Central bank governor Philip Lowe has cut interest rates three times this year to a record low of 0.75% and said he’s prepared to loosen again. That’s a switch from the focus on financial stability that defined the start of his tenure three years ago, with the latest move coming just weeks after he warned peers at the Jackson Hole symposium that easier monetary conditions will “push up asset prices, which brings its own set of risks.”

The RBA’s latest comments come despite increasing signs housing markets in the nation’s largest cities are beginning to take off again. After nearly two years of falls, property prices have risen 3.5% in Sydney in the past three months, spurred by interest rate cuts, a loosening of regulatory lending restrictions and the re-election of Scott Morrison’s government, which killed off opposition plans to shutter tax breaks for property investors.

The Aussie dollar was little changed, trading at 67.50 U.S. cents at 1:13 p.m. in Sydney.

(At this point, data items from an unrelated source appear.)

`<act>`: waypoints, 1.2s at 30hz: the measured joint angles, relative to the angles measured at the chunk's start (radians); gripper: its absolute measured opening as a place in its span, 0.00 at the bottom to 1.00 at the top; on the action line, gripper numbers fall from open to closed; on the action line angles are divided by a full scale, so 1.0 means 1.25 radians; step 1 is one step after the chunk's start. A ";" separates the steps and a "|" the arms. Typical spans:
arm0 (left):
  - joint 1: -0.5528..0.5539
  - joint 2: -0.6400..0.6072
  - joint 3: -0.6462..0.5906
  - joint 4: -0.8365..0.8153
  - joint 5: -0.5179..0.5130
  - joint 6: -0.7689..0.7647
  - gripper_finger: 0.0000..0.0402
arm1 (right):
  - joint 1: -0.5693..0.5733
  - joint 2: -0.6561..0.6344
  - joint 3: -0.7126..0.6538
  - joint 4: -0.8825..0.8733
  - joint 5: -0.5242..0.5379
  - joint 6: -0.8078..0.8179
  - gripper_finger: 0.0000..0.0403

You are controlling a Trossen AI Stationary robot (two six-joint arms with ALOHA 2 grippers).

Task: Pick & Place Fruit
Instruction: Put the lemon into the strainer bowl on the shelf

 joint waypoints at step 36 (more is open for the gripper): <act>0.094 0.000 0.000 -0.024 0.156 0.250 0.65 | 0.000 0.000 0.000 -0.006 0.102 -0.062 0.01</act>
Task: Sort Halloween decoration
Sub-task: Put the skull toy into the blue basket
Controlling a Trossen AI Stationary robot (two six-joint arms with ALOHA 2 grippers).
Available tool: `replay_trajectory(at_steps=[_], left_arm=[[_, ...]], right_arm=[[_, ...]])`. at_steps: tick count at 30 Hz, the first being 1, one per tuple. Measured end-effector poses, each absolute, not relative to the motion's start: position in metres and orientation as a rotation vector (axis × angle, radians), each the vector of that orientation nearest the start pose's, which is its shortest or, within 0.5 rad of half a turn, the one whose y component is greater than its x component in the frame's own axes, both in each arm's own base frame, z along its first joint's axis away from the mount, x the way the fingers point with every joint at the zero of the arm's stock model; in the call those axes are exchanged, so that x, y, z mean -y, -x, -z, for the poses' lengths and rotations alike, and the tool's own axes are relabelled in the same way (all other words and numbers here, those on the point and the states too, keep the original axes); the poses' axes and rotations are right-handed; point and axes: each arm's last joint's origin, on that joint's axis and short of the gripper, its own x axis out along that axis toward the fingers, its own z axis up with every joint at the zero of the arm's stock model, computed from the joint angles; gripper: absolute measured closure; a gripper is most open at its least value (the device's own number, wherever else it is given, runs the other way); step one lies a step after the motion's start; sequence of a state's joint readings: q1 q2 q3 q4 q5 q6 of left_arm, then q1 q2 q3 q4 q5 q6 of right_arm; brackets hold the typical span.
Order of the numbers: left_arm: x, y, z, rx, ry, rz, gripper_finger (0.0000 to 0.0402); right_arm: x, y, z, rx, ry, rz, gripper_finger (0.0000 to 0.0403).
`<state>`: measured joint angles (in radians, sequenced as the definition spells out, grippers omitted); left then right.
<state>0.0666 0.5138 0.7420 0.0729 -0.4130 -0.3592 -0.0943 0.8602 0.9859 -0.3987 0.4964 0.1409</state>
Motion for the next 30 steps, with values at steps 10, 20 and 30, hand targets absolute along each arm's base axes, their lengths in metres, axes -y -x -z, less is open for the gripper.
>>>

Six months ago in the previous Financial Stability Review, the RBA’s concern was about the risks of further sustained home price declines. Those worries have receded though not disappeared, the RBA said, noting that the ratio of non-performing loans now exceeds the highs seen in the aftermath of the global financial crisis.

The RBA also flagged “potential risks” further out if a lack of housing supply combined with population growth was to push property prices higher quickly. It noted signs of a recent pickup in the number of housing loan applications and approvals.

After Cutting Rates, RBA Tells Banks Not to Be Overly Cautious

Household debt in Australia is already around 190% of income, one of the highest ratios in the world, something the central bank again flagged as a key risk to the economy due to the potential drag on consumption.

The central bank also cited the potential for external shocks -- such as the U.S.-China trade war, an escalation of tensions in Hong Kong or a disorderly Brexit -- to hit the economy. Uncertainty over the outlook for global economic growth has increased since its last stability review, it said.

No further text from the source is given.